● WORK INSTRUCTIONS: Wherever a line in the material contains the word "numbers", copy that line.

● RECORDS FOR THIS TASK:

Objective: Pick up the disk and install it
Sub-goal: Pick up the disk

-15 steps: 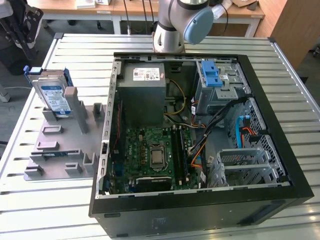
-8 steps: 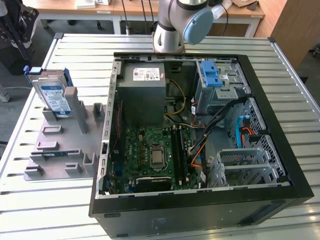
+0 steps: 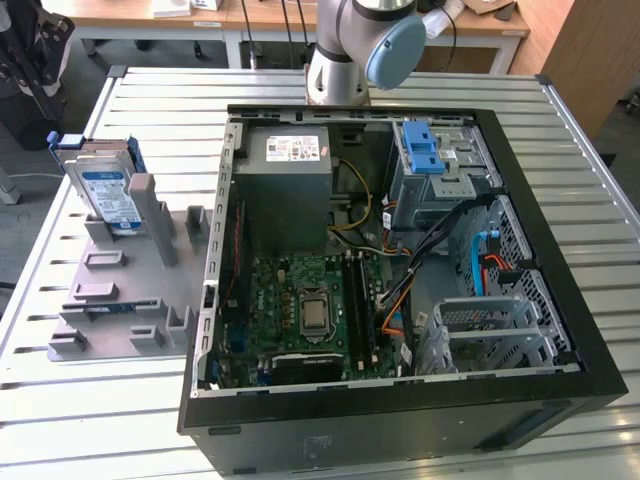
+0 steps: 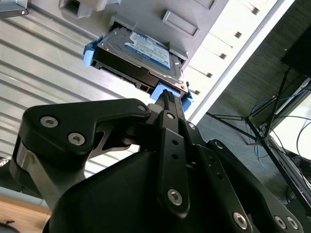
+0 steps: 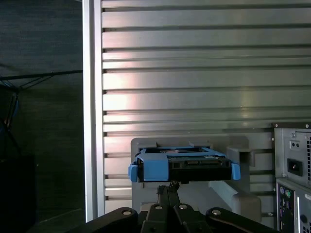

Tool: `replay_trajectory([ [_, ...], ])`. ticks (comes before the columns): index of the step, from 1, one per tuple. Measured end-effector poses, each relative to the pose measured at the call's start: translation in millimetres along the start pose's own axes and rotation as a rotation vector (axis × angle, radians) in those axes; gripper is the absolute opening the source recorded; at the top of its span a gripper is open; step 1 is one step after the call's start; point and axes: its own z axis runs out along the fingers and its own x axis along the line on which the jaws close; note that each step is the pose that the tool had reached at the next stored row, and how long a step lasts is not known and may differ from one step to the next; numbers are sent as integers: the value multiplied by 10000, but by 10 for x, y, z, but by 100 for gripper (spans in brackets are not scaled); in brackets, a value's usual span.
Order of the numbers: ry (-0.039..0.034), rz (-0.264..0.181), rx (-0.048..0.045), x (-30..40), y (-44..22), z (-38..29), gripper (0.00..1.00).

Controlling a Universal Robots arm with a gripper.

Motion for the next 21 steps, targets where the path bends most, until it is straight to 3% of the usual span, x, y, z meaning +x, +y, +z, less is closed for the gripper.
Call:
replay_trajectory([
  [10,3,-78,0,4,0,0,10],
  [21,50,-1232,-3,4,0,0,10],
])
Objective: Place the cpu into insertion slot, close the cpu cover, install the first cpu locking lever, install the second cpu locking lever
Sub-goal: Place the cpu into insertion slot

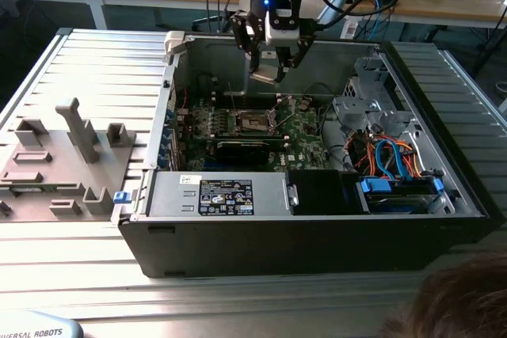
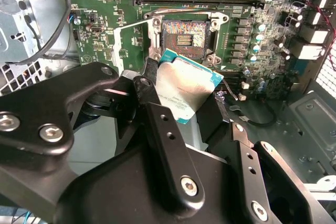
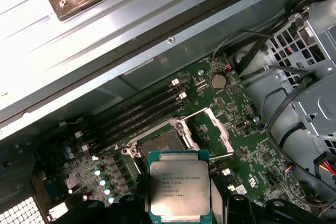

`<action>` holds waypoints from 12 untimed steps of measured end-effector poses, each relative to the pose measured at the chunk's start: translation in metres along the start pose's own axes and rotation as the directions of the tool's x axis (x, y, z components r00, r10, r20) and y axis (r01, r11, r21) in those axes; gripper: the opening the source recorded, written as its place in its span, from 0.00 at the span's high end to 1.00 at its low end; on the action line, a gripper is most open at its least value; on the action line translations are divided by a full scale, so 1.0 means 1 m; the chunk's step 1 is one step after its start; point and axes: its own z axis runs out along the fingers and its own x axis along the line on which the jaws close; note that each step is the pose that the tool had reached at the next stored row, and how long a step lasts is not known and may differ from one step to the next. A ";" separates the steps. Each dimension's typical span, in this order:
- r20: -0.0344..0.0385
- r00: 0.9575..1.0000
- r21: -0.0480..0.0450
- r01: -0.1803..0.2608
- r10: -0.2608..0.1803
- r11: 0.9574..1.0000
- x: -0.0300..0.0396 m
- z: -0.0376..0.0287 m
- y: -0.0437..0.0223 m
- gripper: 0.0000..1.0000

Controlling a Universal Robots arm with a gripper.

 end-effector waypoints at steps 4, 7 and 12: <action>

● RESULT OF THIS TASK:
Tool: `replay_trajectory([ [_, ...], ])`. ticks (comes before the columns): index of the step, from 1, one per tuple. Measured end-effector poses, each relative to the pose measured at the call's start: translation in millimetres along the start pose's own axes and rotation as a rotation vector (axis × angle, radians) in those axes; gripper is the absolute opening the source recorded; at the top of its span a gripper is open; step 1 is one step after the call's start; point and axes: its own z axis runs out along the fingers and its own x axis along the line on which the jaws close; note that each step is the pose that the tool had reached at the next stored row, and how long a step lasts is not known and may differ from one step to the next; numbers are sent as integers: the value multiplied by 10000, but by 10 for x, y, z, but by 100 for gripper (spans in brackets are not scaled); in brackets, a value's usual span.
Order of the numbers: ry (-0.039..0.034), rz (-0.264..0.181), rx (-0.048..0.045), x (-30..40), y (-44..22), z (-38..29), gripper (0.00..1.00).

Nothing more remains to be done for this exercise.